* [WHAT IS NEEDED]: The expected output is exactly the lines below, starting at the line with "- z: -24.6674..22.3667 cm" and ending at the line with "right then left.", both included; no other line belongs in it.

▶

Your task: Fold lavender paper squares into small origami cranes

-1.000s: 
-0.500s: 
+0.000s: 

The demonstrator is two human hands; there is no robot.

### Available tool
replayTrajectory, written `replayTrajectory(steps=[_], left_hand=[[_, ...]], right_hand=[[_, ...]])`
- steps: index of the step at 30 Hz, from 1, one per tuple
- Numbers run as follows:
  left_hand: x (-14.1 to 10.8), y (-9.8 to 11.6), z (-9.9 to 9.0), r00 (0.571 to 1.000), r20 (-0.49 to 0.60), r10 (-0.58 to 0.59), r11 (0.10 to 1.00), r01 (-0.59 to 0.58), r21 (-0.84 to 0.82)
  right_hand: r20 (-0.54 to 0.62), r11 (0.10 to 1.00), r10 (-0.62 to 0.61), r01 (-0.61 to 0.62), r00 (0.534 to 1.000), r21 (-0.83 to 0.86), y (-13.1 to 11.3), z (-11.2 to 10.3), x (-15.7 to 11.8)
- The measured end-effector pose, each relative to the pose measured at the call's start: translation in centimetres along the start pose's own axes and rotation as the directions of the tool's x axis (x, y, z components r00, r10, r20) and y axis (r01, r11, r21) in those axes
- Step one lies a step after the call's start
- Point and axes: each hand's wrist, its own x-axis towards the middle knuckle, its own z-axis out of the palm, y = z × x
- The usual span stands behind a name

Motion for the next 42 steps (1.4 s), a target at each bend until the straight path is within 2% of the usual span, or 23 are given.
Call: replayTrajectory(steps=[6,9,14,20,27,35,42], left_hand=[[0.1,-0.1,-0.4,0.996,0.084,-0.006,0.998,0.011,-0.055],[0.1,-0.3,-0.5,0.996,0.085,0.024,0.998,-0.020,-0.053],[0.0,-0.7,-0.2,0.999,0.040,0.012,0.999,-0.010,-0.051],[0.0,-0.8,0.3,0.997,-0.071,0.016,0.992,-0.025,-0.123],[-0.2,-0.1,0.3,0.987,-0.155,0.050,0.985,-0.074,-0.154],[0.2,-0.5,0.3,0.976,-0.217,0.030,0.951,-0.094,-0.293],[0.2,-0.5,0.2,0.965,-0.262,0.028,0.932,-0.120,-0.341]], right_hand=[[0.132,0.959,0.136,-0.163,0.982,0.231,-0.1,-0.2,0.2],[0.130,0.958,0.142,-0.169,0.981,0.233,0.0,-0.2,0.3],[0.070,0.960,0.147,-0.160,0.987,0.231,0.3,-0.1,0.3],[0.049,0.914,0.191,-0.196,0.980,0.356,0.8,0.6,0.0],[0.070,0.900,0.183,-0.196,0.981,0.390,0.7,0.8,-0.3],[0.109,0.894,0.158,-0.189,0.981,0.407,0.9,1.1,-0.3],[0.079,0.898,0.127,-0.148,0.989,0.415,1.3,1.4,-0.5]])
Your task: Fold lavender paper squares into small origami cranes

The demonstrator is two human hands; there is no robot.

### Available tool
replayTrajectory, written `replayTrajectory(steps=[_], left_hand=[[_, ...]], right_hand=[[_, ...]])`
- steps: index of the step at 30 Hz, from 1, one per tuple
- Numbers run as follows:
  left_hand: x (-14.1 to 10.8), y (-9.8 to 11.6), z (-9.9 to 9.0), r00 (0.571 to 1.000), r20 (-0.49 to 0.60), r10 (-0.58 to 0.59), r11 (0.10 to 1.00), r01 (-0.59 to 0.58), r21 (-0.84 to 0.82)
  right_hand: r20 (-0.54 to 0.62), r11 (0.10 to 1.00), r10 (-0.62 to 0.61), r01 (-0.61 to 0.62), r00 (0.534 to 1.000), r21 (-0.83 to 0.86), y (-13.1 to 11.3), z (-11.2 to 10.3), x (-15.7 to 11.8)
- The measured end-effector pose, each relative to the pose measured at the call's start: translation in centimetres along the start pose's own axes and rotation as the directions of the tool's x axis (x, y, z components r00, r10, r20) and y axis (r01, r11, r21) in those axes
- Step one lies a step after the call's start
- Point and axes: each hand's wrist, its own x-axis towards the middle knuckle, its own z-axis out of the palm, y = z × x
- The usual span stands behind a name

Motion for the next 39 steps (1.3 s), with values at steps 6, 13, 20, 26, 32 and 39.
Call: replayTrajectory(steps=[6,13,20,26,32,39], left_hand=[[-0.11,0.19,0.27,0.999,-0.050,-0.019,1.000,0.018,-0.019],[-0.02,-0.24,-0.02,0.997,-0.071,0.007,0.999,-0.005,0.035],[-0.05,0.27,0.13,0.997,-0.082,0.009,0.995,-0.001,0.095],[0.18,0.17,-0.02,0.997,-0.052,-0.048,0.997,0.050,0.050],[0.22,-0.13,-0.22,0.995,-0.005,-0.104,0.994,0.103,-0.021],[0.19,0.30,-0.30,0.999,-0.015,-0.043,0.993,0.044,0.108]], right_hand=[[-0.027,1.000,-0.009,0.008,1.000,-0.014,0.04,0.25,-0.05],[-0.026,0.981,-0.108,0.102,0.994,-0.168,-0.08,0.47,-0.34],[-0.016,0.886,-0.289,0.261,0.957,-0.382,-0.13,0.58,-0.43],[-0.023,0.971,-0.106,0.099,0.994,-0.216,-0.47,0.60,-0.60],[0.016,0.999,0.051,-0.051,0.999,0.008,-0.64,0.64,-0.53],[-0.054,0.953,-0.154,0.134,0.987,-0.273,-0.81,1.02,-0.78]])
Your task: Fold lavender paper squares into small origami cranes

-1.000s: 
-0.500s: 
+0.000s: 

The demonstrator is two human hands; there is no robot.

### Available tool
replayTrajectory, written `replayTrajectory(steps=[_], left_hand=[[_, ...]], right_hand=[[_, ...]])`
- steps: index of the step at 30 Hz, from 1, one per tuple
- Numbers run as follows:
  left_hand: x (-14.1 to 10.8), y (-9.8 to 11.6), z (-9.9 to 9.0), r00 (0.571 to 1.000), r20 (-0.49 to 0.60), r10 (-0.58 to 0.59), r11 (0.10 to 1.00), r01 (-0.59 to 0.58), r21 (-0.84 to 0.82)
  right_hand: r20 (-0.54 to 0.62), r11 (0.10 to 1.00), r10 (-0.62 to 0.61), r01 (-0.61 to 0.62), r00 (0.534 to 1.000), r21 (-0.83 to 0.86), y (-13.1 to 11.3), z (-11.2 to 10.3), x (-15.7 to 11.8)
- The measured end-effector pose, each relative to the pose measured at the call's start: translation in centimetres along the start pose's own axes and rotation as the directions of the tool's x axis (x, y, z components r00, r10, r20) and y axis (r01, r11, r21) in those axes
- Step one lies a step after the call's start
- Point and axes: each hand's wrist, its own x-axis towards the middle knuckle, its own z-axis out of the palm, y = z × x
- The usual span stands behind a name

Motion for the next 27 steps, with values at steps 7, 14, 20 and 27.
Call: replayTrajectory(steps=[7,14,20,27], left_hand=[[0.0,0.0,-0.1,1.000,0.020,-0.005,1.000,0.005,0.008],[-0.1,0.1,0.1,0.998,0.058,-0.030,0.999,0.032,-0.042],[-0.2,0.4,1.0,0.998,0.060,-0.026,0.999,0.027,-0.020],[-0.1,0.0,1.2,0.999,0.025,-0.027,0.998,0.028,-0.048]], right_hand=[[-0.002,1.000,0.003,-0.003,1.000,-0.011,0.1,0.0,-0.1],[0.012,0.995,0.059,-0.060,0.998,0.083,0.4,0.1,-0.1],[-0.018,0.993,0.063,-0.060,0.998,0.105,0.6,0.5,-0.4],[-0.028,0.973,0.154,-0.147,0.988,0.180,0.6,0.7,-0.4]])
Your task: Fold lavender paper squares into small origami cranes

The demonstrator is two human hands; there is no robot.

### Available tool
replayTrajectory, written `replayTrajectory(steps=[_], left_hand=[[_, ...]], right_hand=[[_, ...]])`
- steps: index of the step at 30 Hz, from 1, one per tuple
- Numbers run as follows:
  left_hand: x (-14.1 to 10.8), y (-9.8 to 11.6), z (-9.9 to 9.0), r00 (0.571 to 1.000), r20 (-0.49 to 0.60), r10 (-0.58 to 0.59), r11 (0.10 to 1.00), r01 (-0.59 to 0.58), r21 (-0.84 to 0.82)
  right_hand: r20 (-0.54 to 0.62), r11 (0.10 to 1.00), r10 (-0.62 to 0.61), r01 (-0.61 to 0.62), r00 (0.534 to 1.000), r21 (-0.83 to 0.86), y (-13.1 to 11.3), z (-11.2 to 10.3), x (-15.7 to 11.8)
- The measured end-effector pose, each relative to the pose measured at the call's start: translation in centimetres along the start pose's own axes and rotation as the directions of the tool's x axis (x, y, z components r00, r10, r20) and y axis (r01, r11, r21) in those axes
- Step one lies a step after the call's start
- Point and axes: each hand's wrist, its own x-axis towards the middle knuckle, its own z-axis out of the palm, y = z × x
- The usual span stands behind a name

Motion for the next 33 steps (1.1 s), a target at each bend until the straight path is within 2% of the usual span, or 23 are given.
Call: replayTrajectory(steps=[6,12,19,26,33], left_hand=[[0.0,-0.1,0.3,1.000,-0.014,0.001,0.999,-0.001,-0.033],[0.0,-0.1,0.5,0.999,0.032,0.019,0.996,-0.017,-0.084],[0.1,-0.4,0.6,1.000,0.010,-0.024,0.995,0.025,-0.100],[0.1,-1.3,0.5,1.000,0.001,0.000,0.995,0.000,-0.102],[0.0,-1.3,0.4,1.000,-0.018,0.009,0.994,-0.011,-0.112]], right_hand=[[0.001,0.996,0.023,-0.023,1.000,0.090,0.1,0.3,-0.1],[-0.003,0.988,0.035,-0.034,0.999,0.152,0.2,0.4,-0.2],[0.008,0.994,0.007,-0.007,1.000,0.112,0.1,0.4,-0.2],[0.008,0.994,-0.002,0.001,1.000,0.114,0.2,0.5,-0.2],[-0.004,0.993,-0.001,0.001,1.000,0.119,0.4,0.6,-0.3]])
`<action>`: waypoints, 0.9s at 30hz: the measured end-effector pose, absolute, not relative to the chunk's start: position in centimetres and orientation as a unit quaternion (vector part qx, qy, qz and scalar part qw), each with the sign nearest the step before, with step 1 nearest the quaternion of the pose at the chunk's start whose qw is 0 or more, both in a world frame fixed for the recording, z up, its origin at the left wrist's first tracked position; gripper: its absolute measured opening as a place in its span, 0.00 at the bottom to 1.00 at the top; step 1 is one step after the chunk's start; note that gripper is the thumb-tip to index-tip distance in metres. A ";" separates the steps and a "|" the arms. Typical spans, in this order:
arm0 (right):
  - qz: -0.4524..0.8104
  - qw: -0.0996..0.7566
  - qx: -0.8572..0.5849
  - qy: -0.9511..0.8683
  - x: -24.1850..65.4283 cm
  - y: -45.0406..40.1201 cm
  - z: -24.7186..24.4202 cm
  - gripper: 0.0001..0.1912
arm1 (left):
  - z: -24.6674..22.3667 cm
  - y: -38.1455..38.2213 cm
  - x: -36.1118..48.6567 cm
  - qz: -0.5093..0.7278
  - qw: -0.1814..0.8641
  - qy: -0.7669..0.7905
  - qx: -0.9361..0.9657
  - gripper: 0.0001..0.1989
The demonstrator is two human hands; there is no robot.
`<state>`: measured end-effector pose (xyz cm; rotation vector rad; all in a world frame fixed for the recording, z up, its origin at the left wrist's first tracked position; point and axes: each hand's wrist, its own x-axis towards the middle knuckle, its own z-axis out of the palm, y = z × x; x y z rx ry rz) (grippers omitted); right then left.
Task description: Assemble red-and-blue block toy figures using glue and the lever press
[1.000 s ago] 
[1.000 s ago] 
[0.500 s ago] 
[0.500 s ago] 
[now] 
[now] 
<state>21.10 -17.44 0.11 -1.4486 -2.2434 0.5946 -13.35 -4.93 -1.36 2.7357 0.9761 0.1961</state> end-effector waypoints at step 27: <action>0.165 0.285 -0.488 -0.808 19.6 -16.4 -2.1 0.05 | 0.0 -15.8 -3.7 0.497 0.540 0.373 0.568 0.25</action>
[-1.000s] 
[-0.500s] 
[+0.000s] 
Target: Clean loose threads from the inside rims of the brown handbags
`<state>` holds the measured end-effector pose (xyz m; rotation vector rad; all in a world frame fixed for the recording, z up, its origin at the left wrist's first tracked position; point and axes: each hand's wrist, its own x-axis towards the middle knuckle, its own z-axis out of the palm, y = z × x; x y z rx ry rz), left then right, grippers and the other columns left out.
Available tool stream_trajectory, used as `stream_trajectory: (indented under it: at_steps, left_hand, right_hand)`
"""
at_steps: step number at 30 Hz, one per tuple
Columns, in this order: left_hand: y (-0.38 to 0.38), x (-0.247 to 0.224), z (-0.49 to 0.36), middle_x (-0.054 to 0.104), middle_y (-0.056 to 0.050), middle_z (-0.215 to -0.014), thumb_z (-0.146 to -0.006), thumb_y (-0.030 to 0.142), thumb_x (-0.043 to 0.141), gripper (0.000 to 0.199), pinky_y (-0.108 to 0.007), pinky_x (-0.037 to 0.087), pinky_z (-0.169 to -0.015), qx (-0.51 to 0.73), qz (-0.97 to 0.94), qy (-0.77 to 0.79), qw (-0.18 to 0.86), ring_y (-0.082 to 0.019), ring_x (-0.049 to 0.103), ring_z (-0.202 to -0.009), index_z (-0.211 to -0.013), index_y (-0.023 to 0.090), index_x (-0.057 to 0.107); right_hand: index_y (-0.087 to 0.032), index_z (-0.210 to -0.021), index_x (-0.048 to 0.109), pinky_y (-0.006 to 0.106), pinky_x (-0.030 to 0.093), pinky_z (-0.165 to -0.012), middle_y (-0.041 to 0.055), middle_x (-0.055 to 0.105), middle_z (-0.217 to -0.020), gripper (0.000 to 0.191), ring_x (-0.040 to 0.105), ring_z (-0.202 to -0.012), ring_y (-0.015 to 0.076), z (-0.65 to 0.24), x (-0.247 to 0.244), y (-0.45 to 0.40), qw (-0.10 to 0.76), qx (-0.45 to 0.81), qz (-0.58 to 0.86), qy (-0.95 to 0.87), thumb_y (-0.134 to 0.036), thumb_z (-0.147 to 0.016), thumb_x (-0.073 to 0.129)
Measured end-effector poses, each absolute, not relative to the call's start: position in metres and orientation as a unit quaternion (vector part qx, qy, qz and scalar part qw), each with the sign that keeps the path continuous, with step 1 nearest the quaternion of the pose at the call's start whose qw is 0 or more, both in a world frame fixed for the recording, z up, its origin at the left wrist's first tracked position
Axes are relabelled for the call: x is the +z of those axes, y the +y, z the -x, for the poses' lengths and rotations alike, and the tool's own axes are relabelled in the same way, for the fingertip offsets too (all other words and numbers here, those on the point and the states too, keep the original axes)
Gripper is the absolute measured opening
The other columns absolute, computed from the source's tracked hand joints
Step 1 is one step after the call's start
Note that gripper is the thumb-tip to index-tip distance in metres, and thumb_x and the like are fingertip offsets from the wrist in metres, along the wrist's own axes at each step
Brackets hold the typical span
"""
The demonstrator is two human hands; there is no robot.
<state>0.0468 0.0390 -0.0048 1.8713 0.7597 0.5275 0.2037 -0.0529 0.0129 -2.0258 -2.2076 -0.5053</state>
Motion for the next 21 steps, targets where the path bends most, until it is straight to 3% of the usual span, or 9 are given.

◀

* [SOLUTION FOR THIS EXERCISE]:
  - z: -24.6674..22.3667 cm
  - y: -38.1455..38.2213 cm
  - x: -36.1118..48.6567 cm
  - qz: -0.5093..0.7278
  - qw: -0.1814..0.8641
  - qy: -0.7669..0.7905
  - qx: -0.9361..0.9657
  - gripper: 0.0001..0.1989
The demonstrator is two human hands; there is no robot.
`<state>`: measured end-effector pose (xyz cm; rotation vector rad; all in a world frame fixed for the recording, z up, its origin at the left wrist's first tracked position; point and axes: each hand's wrist, its own x-axis towards the middle knuckle, its own z-axis out of the palm, y = z × x; x y z rx ry rz) (grippers omitted); right then left.

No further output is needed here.